The entire ICT framework depends on reading wick data accurately. Liquidity sweeps are identified by wicks beyond key levels. Fair value gaps require precise wick and body boundaries. Order blocks are defined by specific candle closes. Any chart type that smooths, modifies, or removes wicks makes this analysis impossible.
Setting It
Right-click on any TradingView chart, select 'Chart type,' and choose 'Candles.' If you've been using Heikin Ashi, switching back to standard candles will look different at first — more volatile, more detailed. That detail is what you need.
2. Timeframes: Which to Have Ready and Why
ICT analysis is inherently multi-timeframe. You need at least two timeframes open at all times — more if you're actively managing trades. Here is how each timeframe functions in the framework:
| Timeframe | Primary Use | What to Look For |
|---|---|---|
| Daily (1D) | Weekly/daily bias and major liquidity targets | Swing highs/lows, equal highs/lows, previous week high/low |
| 4-Hour (4H) | Intermediate structure and HTF order blocks | Order blocks, FVGs, sweep sequences, directional bias confirmation |
| 1-Hour (1H) | Entry window context and mid-session structure | Refined OB locations, intraday sweep setups |
| 15-Minute (15M) | LTF entry — standard CISD timeframe | Protected level identification, CISD displacement candle |
| 5-Minute (5M) | Aggressive LTF entry — more precision required | Earlier CISD entry, tighter stop, requires fast execution |
TradingView's multi-chart layout (available on paid plans) lets you display two or more charts simultaneously. The most practical setup for ICT entries is a 4H chart on the left and a 15M chart on the right, both showing the same instrument. This lets you confirm the HTF sweep while watching the LTF for CISD.
3. What to Draw Manually
Clean charts beat cluttered charts. The goal is to mark only levels and zones that you will actually act on. Here is a practical manual drawing workflow for ICT analysis:
Swing Highs and Swing Lows
Mark the most recent significant swing high and swing low on your HTF chart using horizontal lines. 'Significant' means a swing that had at least three candles on either side at the lower timeframe — not every minor pivot. These define your current market structure and tell you whether price is in a bullish or bearish state of delivery.

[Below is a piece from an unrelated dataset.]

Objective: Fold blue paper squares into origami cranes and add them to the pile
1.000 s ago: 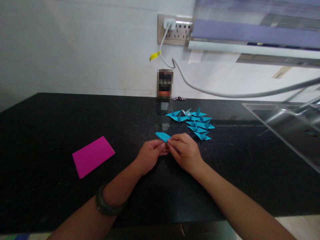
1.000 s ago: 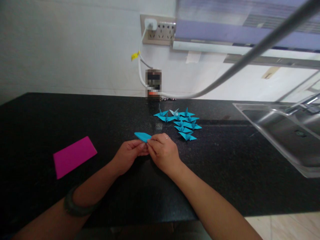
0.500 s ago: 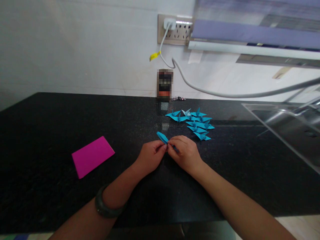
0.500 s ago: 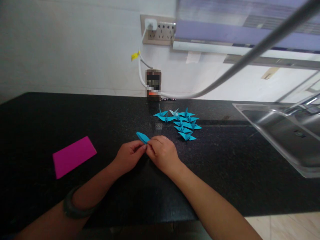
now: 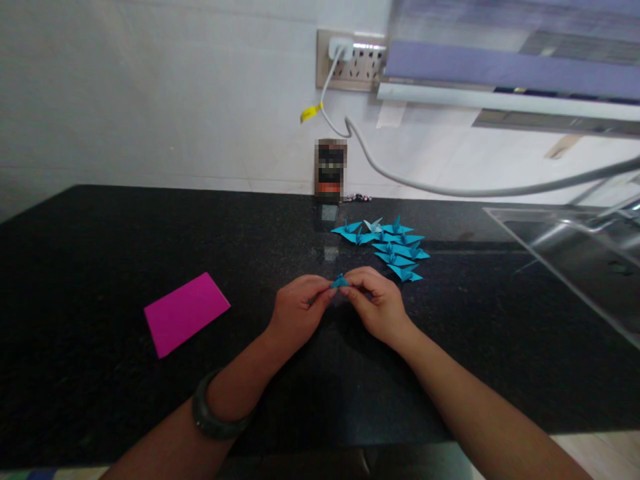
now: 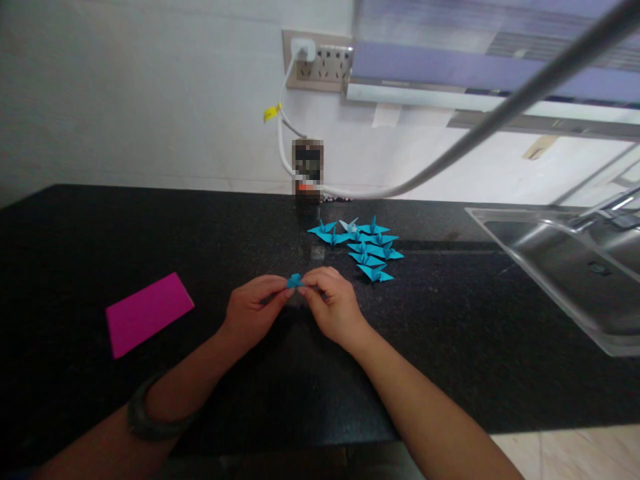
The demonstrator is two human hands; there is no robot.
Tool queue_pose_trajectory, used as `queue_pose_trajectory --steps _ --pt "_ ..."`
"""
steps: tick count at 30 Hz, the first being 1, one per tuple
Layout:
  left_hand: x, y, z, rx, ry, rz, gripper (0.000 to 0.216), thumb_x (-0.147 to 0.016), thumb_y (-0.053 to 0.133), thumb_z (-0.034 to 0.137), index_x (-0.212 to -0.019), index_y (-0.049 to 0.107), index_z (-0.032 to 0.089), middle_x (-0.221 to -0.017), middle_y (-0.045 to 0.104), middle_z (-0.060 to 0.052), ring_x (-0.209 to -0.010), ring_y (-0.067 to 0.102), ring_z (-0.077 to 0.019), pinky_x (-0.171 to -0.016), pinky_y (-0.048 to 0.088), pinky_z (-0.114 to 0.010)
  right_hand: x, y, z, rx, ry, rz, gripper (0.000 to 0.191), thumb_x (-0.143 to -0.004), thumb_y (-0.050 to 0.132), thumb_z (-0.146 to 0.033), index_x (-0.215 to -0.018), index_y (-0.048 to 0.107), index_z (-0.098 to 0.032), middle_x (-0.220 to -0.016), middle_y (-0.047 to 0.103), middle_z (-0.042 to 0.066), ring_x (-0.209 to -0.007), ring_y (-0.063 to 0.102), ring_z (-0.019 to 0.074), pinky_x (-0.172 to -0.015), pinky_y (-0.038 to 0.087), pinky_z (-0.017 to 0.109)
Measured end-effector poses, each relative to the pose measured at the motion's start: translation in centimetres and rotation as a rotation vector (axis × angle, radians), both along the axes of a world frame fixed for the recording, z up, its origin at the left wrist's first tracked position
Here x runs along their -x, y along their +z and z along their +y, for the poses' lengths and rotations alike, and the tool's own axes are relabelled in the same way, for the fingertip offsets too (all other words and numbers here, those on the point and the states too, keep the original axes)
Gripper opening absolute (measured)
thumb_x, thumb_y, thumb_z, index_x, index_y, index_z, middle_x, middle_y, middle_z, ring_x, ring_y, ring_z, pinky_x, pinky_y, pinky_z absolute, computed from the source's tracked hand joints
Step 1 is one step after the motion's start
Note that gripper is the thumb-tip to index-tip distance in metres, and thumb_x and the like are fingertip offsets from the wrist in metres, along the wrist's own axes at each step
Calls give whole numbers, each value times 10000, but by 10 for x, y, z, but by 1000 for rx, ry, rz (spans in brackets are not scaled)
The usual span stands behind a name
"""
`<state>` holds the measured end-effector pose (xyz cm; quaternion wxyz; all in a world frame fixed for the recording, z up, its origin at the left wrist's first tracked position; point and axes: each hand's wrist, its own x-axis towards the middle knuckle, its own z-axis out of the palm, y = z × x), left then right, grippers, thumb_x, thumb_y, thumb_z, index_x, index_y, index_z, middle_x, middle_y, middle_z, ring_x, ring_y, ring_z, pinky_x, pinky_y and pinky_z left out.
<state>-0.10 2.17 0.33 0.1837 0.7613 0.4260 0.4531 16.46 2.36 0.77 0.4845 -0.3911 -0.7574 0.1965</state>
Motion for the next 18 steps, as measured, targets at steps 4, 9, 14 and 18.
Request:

Equal Highs and Equal Lows
These are your primary liquidity targets. When two or more swing highs cluster at approximately the same price level, they represent a dense concentration of stop orders. Mark them with a horizontal line and note them as 'buy stops' (above equal highs) or 'sell stops' (below equal lows). Institutions target these levels before reversing.
Session Boxes
Draw rectangle boxes marking the London open (2:00 AM – 5:00 AM EST) and New York open (7:00 AM – 10:00 AM EST) sessions. The highest probability CISD setups occur during these windows — this is when institutional volume enters and creates the displacement required for valid entries. TradingView's 'Session Highlighter' built-in tool can automate this.
Order Blocks and FVGs
Use rectangles to shade unmitigated order blocks and fair value gaps. For OBs, shade the full candle body. For FVGs, shade the gap between the low of the first candle and the high of the third candle (in the three-candle FVG structure). Use a semi-transparent fill so underlying price action remains visible.

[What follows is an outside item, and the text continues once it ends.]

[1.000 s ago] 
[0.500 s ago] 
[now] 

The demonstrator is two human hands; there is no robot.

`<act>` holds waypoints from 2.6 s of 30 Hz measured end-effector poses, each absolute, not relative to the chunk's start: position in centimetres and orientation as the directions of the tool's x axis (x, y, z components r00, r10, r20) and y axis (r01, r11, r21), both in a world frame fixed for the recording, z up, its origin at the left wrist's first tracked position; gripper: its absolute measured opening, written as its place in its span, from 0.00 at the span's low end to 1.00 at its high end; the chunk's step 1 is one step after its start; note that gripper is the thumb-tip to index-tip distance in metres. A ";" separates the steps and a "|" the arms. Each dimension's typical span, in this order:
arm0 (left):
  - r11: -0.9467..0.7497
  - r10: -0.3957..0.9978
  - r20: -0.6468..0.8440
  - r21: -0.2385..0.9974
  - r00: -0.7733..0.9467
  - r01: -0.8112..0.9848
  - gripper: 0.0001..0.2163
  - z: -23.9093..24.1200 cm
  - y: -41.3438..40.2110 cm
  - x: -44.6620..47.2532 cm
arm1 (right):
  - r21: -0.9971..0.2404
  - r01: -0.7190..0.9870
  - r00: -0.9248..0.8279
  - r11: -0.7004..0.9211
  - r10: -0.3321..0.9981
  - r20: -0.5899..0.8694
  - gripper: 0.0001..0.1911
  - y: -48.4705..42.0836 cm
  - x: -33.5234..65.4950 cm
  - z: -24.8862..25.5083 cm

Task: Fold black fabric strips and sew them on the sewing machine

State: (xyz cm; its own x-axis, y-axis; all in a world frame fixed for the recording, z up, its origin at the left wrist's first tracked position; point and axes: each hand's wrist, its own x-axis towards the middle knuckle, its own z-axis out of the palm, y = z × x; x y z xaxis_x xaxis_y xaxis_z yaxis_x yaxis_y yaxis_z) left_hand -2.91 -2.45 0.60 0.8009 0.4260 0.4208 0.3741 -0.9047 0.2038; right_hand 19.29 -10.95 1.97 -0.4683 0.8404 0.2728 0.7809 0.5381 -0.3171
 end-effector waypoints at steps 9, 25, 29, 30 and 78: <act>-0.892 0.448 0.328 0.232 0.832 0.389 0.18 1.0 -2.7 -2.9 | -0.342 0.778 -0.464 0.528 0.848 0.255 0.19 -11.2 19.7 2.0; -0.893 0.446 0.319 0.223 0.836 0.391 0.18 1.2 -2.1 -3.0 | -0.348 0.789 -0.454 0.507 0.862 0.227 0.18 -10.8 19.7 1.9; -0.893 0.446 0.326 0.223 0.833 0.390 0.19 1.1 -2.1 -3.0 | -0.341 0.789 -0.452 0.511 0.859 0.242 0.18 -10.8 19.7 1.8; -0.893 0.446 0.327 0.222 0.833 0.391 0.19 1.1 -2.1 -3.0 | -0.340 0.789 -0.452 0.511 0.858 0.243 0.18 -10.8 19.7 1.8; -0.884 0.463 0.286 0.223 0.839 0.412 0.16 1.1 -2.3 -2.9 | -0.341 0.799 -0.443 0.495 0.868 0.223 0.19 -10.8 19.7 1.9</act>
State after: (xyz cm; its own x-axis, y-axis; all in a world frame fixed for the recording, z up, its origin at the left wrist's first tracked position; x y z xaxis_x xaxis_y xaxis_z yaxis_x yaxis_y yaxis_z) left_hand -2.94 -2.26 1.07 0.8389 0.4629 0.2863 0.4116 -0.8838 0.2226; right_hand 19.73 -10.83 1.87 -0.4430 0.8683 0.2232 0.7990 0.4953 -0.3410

4. Built-In TradingView Tools Worth Using
TradingView includes several built-in tools that ICT traders use regularly. No third-party indicators required for these:
- →Fibonacci Retracement: Draw from swing low to swing high (bullish) or swing high to swing low (bearish). The 0.5 (50%) level defines premium vs discount. Entries in discount (below 0.5) on bullish setups, premium (above 0.5) on bearish setups.
- →Session Highlighter: Built-in indicator that colors background by trading session. Configure it to highlight London and New York opens. Helps you filter entries to high-probability time windows.
- →Date Range: Use the visible range tool to zoom to a specific period — useful for reviewing recent swing structure before a trading session.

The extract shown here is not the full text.